Similar phenomena have not been recorded among animals; but this is not to be wondered at when we consider that most of our pure and valued domestic breeds are characterised by definite colours which constitute one of their distinctive marks, and they are, therefore, seldom crossed with these of another colour; and even when they are so crossed, no notice would be taken of any slight diminution of fertility, since this is liable to occur from many causes. We have also reason to believe that fertility has been increased by long domestication, in addition to the fact of the original stocks being exceptionally fertile; and no experiments have been made on the differently coloured varieties of wild animals. There are, however, a number of very curious facts showing that colour in animals, as in plants, is often correlated with constitutional differences of a remarkable kind, and as these have a close relation to the subject we are discussing, a brief summary of them will be here given.

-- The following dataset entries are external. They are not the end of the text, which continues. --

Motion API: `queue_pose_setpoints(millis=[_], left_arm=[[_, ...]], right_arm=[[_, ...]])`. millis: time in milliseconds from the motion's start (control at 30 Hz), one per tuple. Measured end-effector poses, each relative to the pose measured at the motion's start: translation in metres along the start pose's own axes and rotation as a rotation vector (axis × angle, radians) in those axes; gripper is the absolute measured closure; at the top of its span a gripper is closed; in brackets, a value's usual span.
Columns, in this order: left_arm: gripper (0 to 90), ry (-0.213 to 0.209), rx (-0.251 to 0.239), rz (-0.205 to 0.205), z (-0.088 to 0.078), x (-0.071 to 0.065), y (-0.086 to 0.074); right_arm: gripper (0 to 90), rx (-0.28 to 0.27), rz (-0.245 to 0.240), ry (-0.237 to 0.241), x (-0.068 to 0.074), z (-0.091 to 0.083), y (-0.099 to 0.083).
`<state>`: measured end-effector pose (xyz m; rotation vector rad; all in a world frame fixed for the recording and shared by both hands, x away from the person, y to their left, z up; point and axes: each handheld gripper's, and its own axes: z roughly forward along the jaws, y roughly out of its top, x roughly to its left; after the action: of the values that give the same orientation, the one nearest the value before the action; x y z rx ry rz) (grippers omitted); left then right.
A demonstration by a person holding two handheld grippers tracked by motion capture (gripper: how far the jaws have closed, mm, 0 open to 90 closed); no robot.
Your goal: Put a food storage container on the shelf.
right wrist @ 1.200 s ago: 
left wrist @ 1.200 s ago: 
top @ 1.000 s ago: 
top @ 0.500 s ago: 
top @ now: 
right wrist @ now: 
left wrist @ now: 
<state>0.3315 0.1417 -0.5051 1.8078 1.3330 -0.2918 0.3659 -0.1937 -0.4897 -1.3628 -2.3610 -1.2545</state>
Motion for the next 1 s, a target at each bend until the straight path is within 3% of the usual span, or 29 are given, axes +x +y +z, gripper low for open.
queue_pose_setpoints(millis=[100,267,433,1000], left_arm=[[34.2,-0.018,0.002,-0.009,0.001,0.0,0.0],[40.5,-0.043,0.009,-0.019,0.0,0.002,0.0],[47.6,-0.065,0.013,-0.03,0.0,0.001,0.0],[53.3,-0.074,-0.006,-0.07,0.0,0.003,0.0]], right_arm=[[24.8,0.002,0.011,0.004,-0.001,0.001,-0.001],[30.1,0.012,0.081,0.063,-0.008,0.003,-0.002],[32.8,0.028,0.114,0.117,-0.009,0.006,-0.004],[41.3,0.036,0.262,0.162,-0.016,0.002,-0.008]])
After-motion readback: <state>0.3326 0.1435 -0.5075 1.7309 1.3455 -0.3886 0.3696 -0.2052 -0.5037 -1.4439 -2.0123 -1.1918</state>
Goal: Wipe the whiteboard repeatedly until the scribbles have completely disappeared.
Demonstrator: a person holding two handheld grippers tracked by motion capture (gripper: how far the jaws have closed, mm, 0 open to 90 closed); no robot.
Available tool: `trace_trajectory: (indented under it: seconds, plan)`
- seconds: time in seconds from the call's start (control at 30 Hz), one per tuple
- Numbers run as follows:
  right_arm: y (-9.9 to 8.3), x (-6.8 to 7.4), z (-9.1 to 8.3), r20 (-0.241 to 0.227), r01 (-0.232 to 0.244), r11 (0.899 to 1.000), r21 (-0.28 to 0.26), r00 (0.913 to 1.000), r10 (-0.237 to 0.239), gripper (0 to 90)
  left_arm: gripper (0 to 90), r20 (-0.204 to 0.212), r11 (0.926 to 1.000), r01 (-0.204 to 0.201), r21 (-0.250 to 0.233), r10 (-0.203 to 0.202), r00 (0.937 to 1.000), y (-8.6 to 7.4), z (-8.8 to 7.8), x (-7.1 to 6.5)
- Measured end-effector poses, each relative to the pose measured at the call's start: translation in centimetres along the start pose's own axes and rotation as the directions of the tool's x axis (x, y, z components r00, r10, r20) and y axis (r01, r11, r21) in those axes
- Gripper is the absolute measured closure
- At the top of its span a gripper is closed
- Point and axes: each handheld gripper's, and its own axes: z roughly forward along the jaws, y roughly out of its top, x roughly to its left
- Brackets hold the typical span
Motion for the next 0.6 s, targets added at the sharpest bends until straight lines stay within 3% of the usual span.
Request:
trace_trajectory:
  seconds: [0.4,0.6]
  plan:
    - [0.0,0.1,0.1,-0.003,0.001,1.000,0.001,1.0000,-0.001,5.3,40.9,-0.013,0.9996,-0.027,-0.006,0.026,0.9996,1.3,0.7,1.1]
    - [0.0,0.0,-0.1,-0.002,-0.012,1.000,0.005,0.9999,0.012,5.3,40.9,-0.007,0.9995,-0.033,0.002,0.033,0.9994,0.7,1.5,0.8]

Correlation of Colour with Constitutional Peculiarities.

The correlation of a white colour and blue eyes in male cats with deafness, and of the tortoise-shell marking with the female sex of the same animal, are two well-known but most extraordinary cases. Equally remarkable is the fact, communicated to Darwin by Mr. Tegetmeier, that white, yellow, pale blue, or dun pigeons, of all breeds, have the young birds born naked, while in all other colours they are well covered with down. Here we have a case in which colour seems of more physiological importance than all the varied structural differences between the varieties and breeds of pigeons. In Virginia there is a plant called the paint-root (Lachnanthes tinctoria), which, when eaten by pigs, colours their bones pink, and causes the hoofs of all but the black varieties to drop off; so that black pigs only can be kept in the district.[58] Buckwheat in flower is also said to be injurious to white pigs but not to black. In the Tarentino, black sheep are not injured by eating the Hypericum crispum—a species of St. John's-wort—which kills white sheep. White terriers suffer most from distemper; white chickens from the gapes. White-haired horses or cattle are subject to cutaneous diseases from which the dark coloured are free; while, both in Thuringia and the West Indies, it has been noticed that white or pale coloured cattle are much more troubled by flies than are those which are brown or black. The same law even extends to insects, for it is found that silkworms which produce white cocoons resist the fungus disease much better than do those which produce yellow cocoons.[59] Among plants, we have in North America green and yellow-fruited plums not affected by a disease that attacked the purple-fruited varieties. Yellow-fleshed peaches suffer more from disease than white-fleshed kinds. In Mauritius, white sugar-canes were attacked by a disease from which the red canes were free. White onions and verbenas are most liable to mildew; and red-flowered hyacinths were more injured by the cold during a severe winter in Holland than any other kinds.[60]